Obesity is caused by an imbalance in energy intake and energy expenditure.

How can I tell if my dog is obese?

An obese dog is one in which the ribs are hard to feel as they are covered by a thick layer of fat, there is a moderate to thick layer of fat covering all the bony prominences, a fat deposit at the tail base and there is no waist visible as you view him from above.

What causes obesity?

There are many factors that contribute to obesity, some of which can be prevented or controlled and others of which cannot be prevented or controlled.

1.  Over-Eating  

2. Lack of exerc ise

3. Genetics (certain breeds have a higher incidence of obesity: Labrador, Dachshund, Cavelier King Charles, Cocker Spaniels, Beagles, Bassets and Shelties)

4. Endocrine disorders (Hypothyroidism and Cushings)

5. Sterilisation (metabolism can drop between 10 and 30% post sterilisation)

6. Age (drop in metabolism and lack of exercise)

What will happen if my dog doesn’t lose weight?

Decreased life expectancy, Exercise and heat intolerance, Compromised immune function, Diabetes mellitus, Heart and lung disease, Arthritis, Pancreatitis, Decreased fertility and increased dystocia (difficulty giving birth, )Anaesthetic risk™

But my dog hardly eats anything?

This is one of the most common phrases heard by the vet. It may be that your dog eats very little but if he is overweight then this is still too much for his metabolism to cope with. It may be a helpful exercise to write down over a few days exactly what your dog does eat, including all the titbits. You may be surprised.

How do I get my dog to lose weight?

Decrease calorie intake and increase energy expenditure.

Expect the weight loss to occur over a protracted period of time. Sustainable weight loss takes time and a consistent change in habits.

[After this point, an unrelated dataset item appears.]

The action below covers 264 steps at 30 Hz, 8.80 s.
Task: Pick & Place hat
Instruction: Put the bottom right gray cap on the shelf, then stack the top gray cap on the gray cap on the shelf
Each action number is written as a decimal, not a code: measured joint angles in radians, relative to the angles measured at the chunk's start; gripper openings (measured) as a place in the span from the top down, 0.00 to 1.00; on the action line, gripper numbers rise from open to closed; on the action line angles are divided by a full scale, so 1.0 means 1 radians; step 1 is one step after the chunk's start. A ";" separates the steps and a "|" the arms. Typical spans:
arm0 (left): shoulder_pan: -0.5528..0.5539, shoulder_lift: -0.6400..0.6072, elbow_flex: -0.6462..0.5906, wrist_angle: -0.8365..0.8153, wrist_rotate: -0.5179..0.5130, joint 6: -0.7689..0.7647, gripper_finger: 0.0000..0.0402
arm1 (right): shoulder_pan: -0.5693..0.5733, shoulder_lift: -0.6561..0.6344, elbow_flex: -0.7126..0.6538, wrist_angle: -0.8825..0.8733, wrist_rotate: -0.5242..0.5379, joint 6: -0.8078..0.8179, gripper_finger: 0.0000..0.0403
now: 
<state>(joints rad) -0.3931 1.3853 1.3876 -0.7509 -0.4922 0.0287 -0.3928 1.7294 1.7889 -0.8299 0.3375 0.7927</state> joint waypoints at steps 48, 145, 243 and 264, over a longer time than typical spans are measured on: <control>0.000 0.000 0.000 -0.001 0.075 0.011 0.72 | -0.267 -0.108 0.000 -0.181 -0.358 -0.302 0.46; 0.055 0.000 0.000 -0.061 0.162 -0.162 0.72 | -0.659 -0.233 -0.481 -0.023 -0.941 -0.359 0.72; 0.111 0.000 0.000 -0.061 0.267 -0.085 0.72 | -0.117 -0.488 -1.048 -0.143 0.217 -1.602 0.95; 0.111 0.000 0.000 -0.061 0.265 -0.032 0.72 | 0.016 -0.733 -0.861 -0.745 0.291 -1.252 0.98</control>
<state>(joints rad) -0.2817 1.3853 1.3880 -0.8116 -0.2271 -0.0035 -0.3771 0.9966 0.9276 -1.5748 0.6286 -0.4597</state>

Use a combination of a low calorie diet and increase his exercise levels

Low calorie diets can either be high in protein (Atkins diet) or high in roughage (Salad diet). Either are designed to keep your dog sated for as long as possible by slow glucose release mechanisms. Drop the titbits. Everything adds up.

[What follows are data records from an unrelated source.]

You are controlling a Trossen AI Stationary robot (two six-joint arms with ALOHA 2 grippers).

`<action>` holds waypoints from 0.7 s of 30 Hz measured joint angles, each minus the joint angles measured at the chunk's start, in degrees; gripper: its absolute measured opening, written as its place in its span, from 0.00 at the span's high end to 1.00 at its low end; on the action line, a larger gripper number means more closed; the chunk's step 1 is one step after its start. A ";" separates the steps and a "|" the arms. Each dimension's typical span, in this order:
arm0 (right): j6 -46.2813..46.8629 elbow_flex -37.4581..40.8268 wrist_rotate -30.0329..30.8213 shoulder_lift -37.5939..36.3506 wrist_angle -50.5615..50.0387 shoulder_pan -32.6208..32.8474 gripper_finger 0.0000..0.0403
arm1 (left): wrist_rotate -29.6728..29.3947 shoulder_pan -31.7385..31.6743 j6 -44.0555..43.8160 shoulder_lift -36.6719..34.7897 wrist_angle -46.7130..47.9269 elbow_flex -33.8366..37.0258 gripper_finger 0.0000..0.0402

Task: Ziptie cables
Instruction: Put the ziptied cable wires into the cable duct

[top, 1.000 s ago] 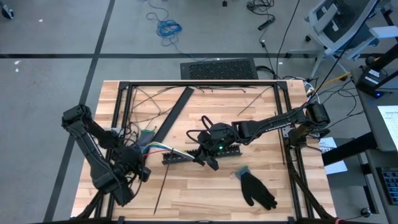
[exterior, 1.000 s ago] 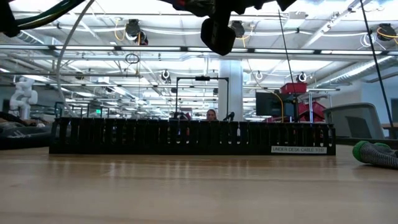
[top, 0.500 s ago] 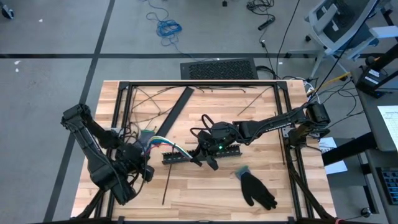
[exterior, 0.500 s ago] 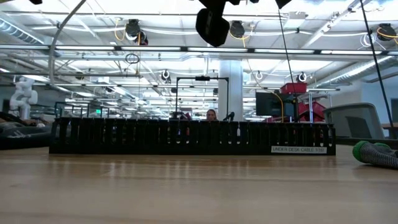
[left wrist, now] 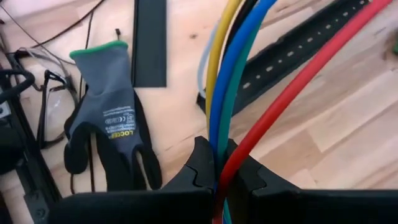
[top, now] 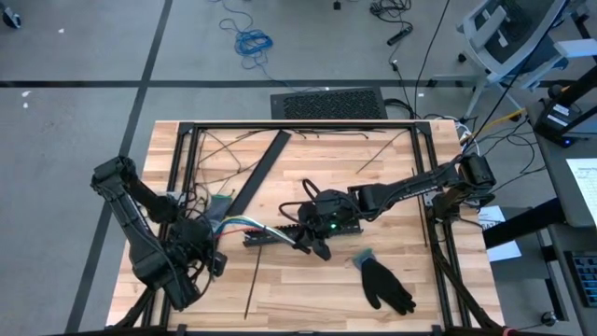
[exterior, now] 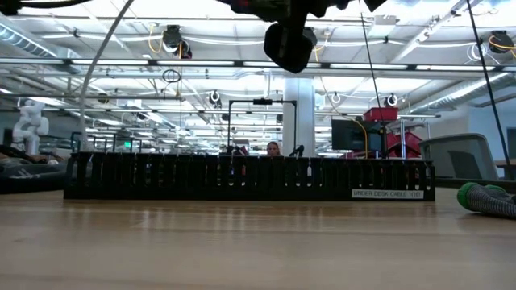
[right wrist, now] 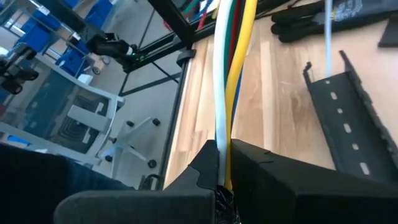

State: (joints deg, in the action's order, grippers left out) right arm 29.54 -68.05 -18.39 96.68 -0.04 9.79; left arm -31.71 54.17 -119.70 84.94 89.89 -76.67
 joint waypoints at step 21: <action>0.20 0.04 -3.11 -0.46 -11.90 -1.93 0.99 | -10.48 -13.33 11.58 5.82 -11.06 5.83 0.96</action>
State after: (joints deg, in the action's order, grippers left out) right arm 29.74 -68.01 -21.50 96.22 -11.94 7.86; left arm -42.19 40.84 -108.12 90.76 78.83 -70.84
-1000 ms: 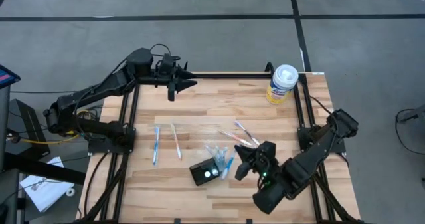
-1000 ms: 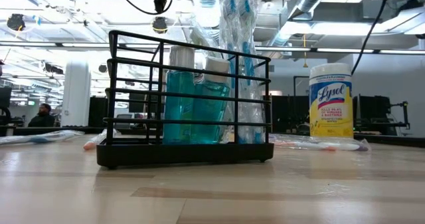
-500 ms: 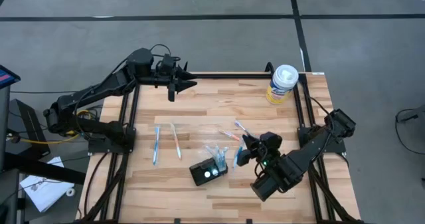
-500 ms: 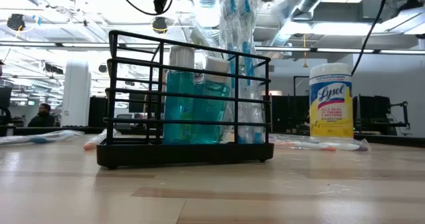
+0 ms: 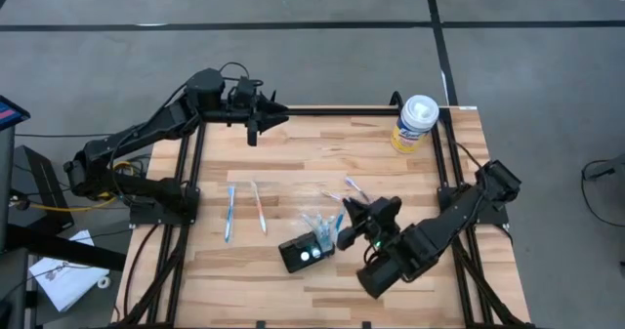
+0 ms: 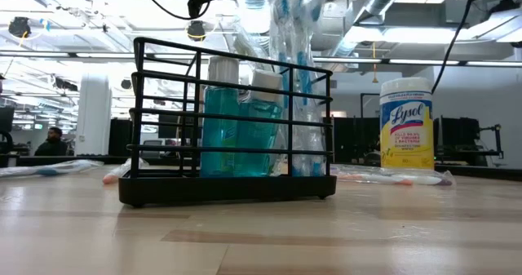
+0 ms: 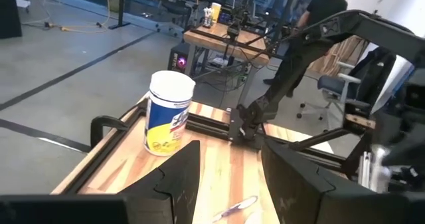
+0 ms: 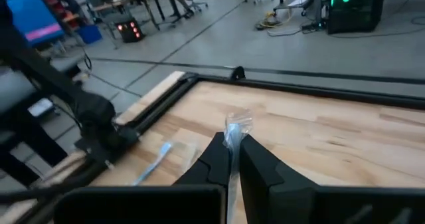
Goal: Pick & Place toothbrushing station
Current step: Put the blue toothbrush into the mesh organizer
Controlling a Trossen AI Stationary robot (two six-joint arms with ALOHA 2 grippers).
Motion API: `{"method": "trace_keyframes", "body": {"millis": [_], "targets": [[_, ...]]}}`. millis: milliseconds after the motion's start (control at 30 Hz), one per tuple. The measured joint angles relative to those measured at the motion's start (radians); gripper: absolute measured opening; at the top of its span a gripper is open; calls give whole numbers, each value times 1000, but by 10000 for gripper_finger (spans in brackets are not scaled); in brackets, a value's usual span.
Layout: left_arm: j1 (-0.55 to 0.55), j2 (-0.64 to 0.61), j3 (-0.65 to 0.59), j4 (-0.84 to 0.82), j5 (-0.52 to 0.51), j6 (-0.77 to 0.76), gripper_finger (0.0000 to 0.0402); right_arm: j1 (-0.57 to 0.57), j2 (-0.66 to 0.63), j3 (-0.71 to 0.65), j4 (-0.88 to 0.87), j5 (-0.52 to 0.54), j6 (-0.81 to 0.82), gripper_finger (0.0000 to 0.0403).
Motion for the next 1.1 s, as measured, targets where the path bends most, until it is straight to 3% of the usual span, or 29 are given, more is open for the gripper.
{"method": "trace_keyframes", "body": {"millis": [400,767,1100], "targets": [[-2,0,0,-13,1,28,145,23,159,23,73,-8,67,5],[-3,0,0,-21,2,52,134,12,135,37,-35,45,36,5],[-10,0,0,-21,5,54,136,9,145,41,-7,40,26,5]]}}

Increase exercise over a period of time. There haven’t been any studies conducted to conclusively define how much exercise is necessary but we can extrapolate from human studies and adjust for size. 30-60 minutes 5 times a week seems to be the general consensus. You can achieve this with a combination of swimming, walking and playing. Just be aware that strenuous fetch games may in fact damage joints and ligaments if not built in to a sensible fitness regime.